User inserts data in a format:" [NAME], [SURNAME], [INDEX] ". Errors codes:
0 -- everything is loaded to the structure properly
1 -- not loaded to structure properly (user did not use commas or p->name went wrong)
2 -- only name loaded properly
3 -- name and surname loaded properly (index went wrong)

struct student_t
{
    char name[20];
    char surname[40];
    int index;
};

exapmples:
input: John, Deep
err_code: 2

input: John, Deep, 999
err_code: 0

input: NULL //(nothing)
err_code: 1
... so I'm unable to detect if user inserts for example: "John, Deep" (err 2) or "John, Deep, "(err 3) or "John, " (err 2),..(it results in err 1; or if everything is fine, err 0)
My attempts: //edit1: working version using this approach, further below this one.

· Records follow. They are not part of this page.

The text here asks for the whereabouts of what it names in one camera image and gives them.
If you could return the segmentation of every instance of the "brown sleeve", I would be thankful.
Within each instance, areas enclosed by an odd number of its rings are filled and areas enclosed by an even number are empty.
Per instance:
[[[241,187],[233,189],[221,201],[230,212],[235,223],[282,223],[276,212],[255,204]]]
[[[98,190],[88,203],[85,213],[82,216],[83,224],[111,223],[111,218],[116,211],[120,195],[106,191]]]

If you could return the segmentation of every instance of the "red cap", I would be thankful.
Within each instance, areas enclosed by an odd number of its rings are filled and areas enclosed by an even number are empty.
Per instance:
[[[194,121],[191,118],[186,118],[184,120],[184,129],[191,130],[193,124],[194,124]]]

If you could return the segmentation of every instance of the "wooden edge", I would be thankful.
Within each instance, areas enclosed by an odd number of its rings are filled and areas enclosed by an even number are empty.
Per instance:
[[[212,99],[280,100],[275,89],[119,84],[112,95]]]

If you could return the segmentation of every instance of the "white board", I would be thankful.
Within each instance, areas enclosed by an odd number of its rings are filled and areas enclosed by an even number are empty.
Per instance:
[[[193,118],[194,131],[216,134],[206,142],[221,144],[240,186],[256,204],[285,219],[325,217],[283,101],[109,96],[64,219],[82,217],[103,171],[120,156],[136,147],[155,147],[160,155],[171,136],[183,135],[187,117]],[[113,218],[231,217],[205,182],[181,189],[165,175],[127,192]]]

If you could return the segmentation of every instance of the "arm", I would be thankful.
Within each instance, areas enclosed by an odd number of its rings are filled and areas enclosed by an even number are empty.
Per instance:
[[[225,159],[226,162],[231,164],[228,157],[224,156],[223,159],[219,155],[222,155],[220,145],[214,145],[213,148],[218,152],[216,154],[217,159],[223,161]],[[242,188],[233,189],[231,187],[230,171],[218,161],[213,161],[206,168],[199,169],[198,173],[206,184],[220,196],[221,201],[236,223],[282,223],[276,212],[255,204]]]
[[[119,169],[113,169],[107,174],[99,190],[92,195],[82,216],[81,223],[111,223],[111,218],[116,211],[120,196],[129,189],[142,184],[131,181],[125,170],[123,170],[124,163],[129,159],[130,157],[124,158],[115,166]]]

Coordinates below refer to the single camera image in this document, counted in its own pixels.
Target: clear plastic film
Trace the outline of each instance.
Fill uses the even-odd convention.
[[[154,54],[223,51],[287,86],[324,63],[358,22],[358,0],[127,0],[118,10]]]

char buffer[1024], *pch1, *pch2;
if (fgets(buffer,1024, stdin)!=NULL) 
{
    pch1=strchr(buffer, ',');
    pch2=strrchr(buffer, ',');

    if (pch1!=pch2 && pch1!=NULL) //detects if inserted are 2 different commas
    {
        char *name = strtok(buffer,","); // returns pointer to the beginning of the token
        if (name) {//the place where "," occurs, becomes a "NULL" character
            sscanf(name," %19s", p->name);  // skip leading spaces
            char *surname = strtok(NULL,",");
            if (surname) {
                sscanf(surname," %39s", p->surname); // skip leading spaces
                char *index = strtok(NULL,",");
                if (index) {
                    p->index = (int)strtol(index, NULL, 10);
                           } else {*err_code=3; return NULL;} //only NAME and SURNAME correctly, INDEX is loaded wrong
                         } else {*err_code=2; return NULL;} //only NAME loaded correctly
                  }
    } else  if (pch1==pch2 && pch1!=NULL) 
    {//but if there is 1 comma, input may be like: "John, Deep" so name'd be ok
            char *name = strtok(buffer,","); 
            if (name) { 
                sscanf(name," %19s", p->name);  
                char *surname = strtok(NULL,",");
                if (surname) {
                    sscanf(surname," %39s", p->surname); 
                    char *index = strtok(NULL,",");
                    if (index) {
                        p->index = (int)strtol(index, NULL, 10);
                               }else if (p->index==0||p->index==0||p->index==' ') {*err_code=2; return NULL;}
                             } 
                      } 

    } else {*err_code=1; return NULL;} //if there were 0 commas, err_code=1
}

if (p==NULL || p->name==NULL)
{
    *err_code=1;
    return NULL;
}
 if (p->surname && p->name==NULL)
{
    *err_code=2;
    return NULL;
}
//because the above "if" construction didn't work, I added another one here:
 if (p->index==NULL || p->index==0) //so if input was "John, Deep" then p->index should be NULL? 
{
    *err_code=3;
    return NULL;
}

//edit1: Okay, this code works for me, everything goes as enwisaged. However it is very messy, so I'll try to adopt and use answers in another versions...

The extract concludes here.